* Exercise prompt *
A complete, exact copy of the data is the required answer.

* Source material *
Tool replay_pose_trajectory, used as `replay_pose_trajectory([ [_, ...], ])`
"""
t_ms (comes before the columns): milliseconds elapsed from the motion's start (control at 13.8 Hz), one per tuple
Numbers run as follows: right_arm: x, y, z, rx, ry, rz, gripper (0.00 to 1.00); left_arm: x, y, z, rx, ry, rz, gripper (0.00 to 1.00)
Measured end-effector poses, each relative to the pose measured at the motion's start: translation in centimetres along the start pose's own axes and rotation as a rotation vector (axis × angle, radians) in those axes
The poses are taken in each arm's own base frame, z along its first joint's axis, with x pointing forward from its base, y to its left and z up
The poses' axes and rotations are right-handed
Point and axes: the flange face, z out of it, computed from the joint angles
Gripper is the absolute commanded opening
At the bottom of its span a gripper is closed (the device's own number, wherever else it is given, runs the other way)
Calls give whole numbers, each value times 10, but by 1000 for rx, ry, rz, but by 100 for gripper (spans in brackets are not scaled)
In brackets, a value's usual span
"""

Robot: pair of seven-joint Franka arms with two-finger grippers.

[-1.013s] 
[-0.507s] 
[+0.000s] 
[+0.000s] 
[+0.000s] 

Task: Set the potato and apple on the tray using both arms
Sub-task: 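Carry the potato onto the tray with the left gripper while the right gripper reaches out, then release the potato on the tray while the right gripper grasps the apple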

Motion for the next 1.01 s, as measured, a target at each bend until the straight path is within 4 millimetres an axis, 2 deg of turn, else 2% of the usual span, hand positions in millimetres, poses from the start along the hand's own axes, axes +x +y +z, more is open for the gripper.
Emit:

* Your response *
Tool replay_pose_trajectory, used as `replay_pose_trajectory([ [_, ...], ])`
"""
t_ms (comes before the columns): milliseconds elapsed from the motion's start (control at 13.8 Hz), one per tuple
Numbers run as follows: right_arm: x, y, z, rx, ry, rz, gripper (0.00 to 1.00); left_arm: x, y, z, rx, ry, rz, gripper (0.00 to 1.00)
Measured end-effector poses, each relative to the pose measured at the motion's start: translation in centimetres along the start pose's own axes and rotation as a rotation vector (axis × angle, radians) in those axes
The poses are taken in each arm's own base frame, z along its first joint's axis, with x pointing forward from its base, y to its left and z up
The poses' axes and rotations are right-handed
Point and axes: the flange face, z out of it, computed from the joint angles
Gripper is the absolute commanded opening
At the bottom of its span a gripper is closed (the device's own number, wherever else it is given, runs the other way)
Calls give whole numbers, each value times 10, but by 1000 for rx, ry, rz, but by 100 for gripper (spans in brackets are not scaled)
In brackets, a value's usual span
"""

Robot: pair of seven-joint Franka arms with two-finger grippers.

[-1.013s] 
[-0.507s] 
[+0.000s] 
[+0.000s] 
[+0.000s] 

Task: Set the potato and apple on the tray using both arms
Sub-task: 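Carry the potato onto the tray with the left gripper while the right gripper reaches out, then release the potato on the tray while the right gripper grasps the apple
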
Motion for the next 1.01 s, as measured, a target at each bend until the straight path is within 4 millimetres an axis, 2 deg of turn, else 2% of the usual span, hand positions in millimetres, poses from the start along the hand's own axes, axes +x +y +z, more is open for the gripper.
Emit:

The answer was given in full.